» **Assigned task**:
State the count of lines below featuring the word "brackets", and write nothing further.

» **Data extract**:
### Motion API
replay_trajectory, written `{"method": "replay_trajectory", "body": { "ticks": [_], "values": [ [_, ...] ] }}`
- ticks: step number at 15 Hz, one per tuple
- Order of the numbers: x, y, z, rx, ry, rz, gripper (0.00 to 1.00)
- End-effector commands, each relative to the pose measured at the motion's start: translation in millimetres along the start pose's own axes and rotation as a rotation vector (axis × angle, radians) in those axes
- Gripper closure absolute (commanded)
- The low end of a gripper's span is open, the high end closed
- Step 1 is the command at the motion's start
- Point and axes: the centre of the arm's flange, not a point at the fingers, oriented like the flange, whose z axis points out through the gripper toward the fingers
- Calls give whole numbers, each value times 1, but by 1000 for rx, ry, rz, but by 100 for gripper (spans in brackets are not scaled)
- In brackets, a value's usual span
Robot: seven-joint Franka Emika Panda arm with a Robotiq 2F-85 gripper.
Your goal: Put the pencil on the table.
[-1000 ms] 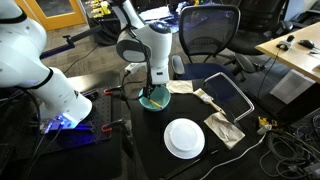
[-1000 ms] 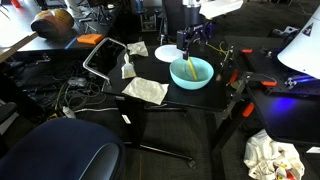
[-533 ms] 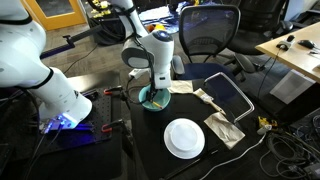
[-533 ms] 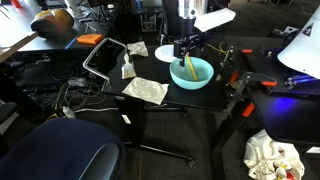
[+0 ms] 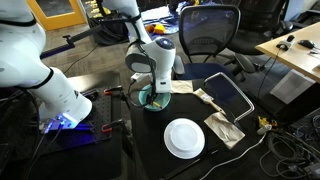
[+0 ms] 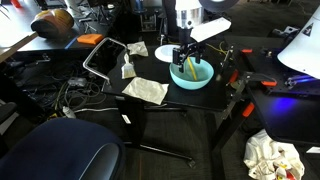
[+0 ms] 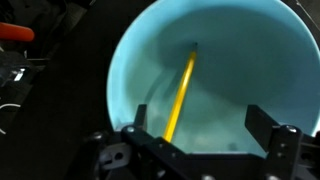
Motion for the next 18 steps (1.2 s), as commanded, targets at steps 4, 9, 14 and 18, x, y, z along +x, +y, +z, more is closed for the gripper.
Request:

» **Response below**:
2